Data below -
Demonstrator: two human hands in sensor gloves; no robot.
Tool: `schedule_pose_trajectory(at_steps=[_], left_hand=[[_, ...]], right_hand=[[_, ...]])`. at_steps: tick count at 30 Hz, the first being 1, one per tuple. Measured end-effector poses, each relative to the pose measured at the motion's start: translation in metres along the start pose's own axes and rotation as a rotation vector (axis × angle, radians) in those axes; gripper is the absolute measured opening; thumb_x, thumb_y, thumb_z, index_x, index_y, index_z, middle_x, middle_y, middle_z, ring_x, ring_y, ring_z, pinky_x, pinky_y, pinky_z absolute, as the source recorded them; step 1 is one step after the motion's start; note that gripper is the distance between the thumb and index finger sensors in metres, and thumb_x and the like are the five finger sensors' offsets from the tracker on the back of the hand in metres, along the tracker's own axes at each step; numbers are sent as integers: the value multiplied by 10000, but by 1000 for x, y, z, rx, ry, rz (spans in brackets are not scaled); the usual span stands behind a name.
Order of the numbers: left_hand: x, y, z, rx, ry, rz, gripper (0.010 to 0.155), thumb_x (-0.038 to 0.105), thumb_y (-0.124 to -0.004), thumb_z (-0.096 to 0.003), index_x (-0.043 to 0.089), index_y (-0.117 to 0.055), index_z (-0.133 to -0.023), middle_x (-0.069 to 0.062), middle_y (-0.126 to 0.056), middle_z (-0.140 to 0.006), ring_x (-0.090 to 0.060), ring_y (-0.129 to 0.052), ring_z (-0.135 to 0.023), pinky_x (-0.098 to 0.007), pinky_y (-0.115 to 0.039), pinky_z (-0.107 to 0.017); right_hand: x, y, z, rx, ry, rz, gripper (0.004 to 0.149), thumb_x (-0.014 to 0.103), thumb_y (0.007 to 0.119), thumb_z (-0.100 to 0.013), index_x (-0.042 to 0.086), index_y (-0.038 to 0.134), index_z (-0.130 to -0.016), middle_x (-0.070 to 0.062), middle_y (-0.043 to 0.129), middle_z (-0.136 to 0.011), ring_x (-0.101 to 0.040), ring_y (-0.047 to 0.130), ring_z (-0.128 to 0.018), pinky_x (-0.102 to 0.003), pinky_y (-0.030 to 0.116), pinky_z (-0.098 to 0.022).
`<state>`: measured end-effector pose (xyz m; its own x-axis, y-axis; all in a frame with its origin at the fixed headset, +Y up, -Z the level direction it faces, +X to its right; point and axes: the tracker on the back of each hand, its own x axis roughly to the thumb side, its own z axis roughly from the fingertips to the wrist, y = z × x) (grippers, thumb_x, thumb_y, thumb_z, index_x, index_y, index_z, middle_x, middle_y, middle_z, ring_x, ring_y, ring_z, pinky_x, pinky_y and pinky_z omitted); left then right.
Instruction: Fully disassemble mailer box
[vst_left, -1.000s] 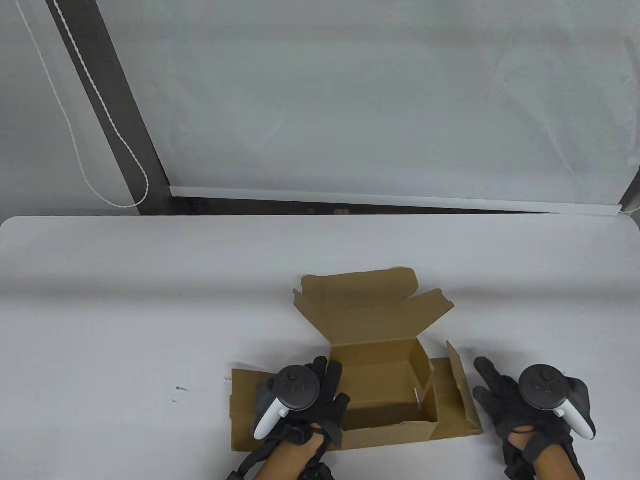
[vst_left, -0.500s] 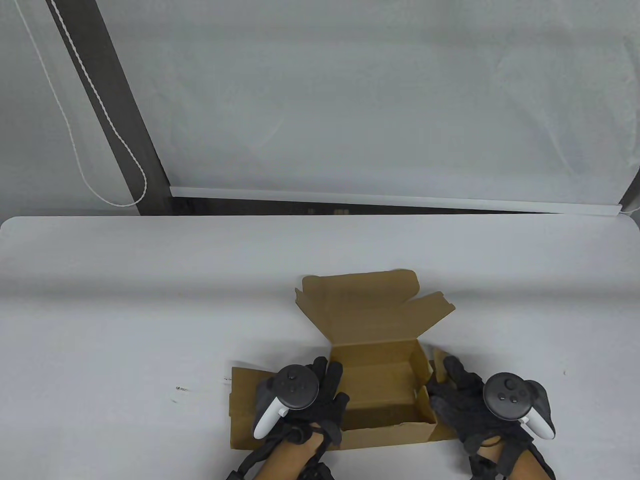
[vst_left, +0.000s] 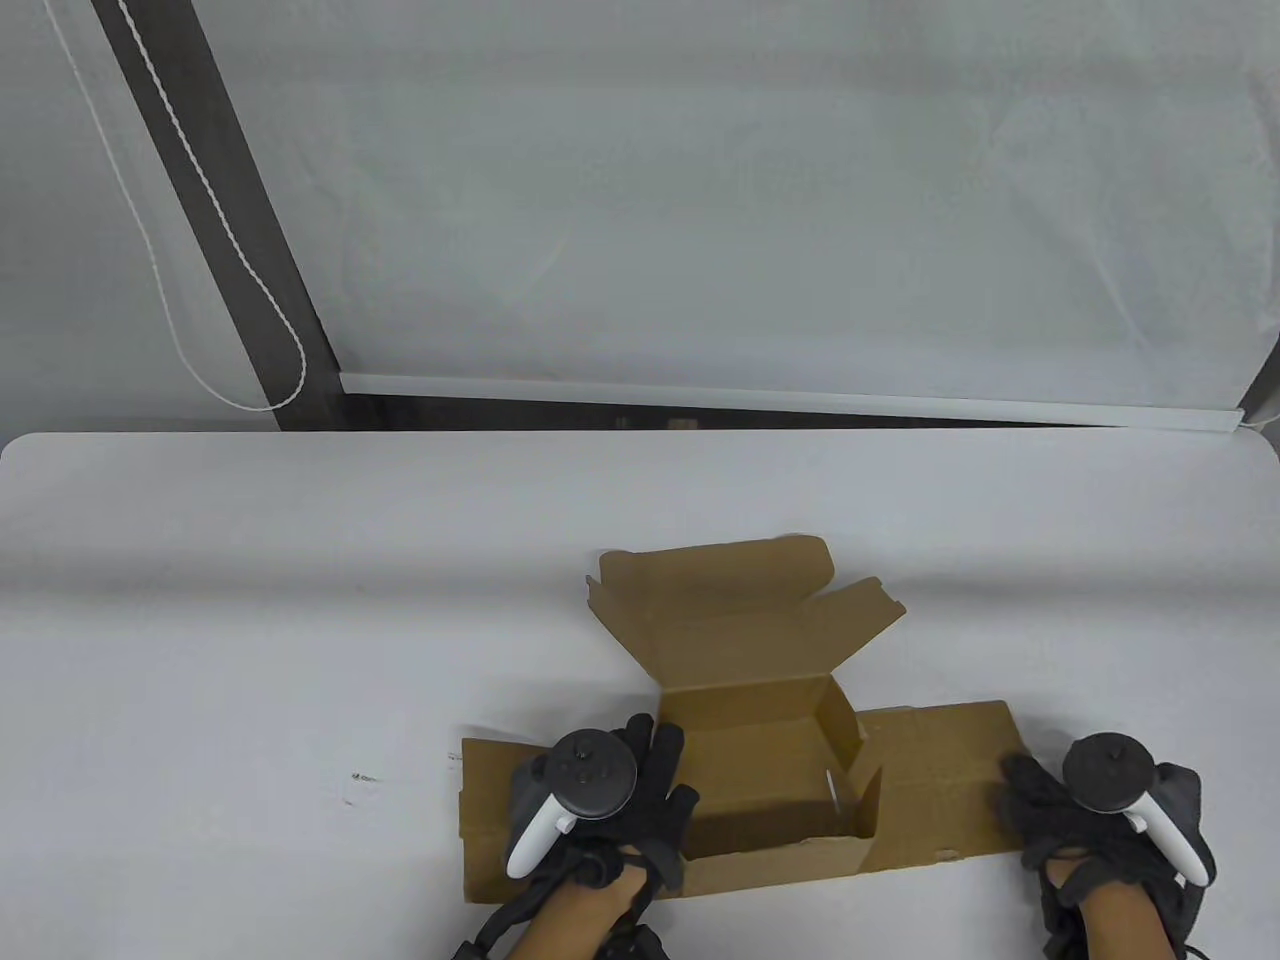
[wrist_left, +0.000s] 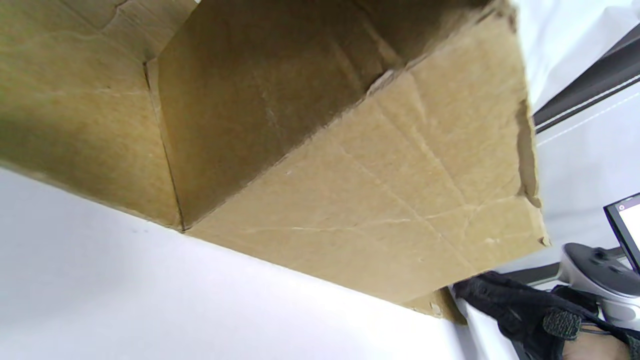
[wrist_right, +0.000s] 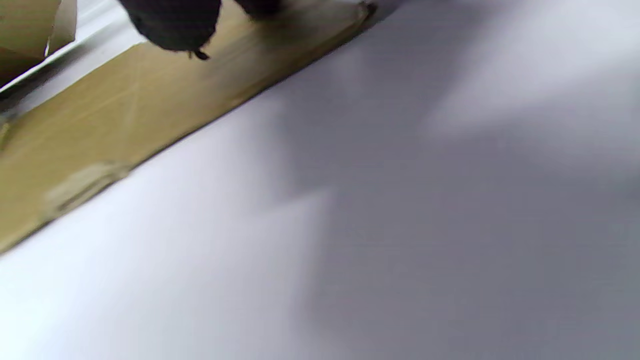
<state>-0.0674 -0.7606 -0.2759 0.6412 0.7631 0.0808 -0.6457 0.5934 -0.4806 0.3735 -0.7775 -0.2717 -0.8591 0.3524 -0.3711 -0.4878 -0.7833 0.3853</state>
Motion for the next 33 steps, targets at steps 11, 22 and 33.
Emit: schedule_pose_trajectory(at_steps=[11,22,33], left_hand=[[-2,2,0,9,3,11,667,377,-597,-590,176,-296,-1151,-173,-87,-1188,-474,-61,-1058,-704,-91,-662],[-44,32,3,62,217,99,636,385,-607,-598,186,-402,-1166,-186,-57,-1192,-469,10,-1051,-687,-12,-670],[-55,23,0,-104,342,47,702,451,-575,-602,243,-200,-1156,-113,72,-1164,-359,169,-1017,-594,127,-647]], right_hand=[[136,28,87,-166,-851,16,649,501,702,-566,203,561,-1125,-240,212,-1219,-499,272,-1088,-675,-34,-744],[154,57,88,-3,-851,287,446,385,785,-534,99,794,-876,-289,827,-898,-514,669,-878,-704,108,-760],[156,61,82,-211,-800,389,419,421,846,-491,132,853,-794,-214,953,-761,-436,844,-763,-709,292,-770]])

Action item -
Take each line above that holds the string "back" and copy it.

Response area -
Tool: `schedule_pose_trajectory(at_steps=[_], left_hand=[[_, ...]], right_hand=[[_, ...]])`. at_steps: tick count at 30 Hz, the first being 1, one per tuple. Measured end-effector poses, each relative to the pose measured at the motion's start: translation in metres along the start pose's own axes and rotation as a rotation vector (axis × angle, radians) in those axes; gripper is the absolute measured opening; thumb_x, thumb_y, thumb_z, index_x, index_y, index_z, middle_x, middle_y, middle_z, ring_x, ring_y, ring_z, pinky_x, pinky_y, pinky_z absolute, as the source recorded them; step 1 is one step after the motion's start; note that gripper is the distance between the thumb and index finger sensors in metres, and thumb_x and the like are the five finger sensors' offsets from the tracker on the back of the hand in metres, along the tracker's own axes at each step; numbers are sent as integers: the value multiplied by 10000, but by 1000 for x, y, z, rx, ry, rz (spans in brackets are not scaled); the usual span stands behind a name.
`<state>`: measured end-effector pose (xyz m; its own x-axis, y-axis; all in a frame with its origin at the fixed headset, +Y up, -Z the level direction it faces, +X to its right; point and axes: the tracker on the back of each hand, its own x axis roughly to the thumb side, its own z axis roughly from the fingertips to the wrist, y = z × x) (grippers, thumb_x, thumb_y, thumb_z, index_x, index_y, index_z, middle_x, middle_y, middle_z, ring_x, ring_y, ring_z, pinky_x, pinky_y and pinky_z omitted); left then right.

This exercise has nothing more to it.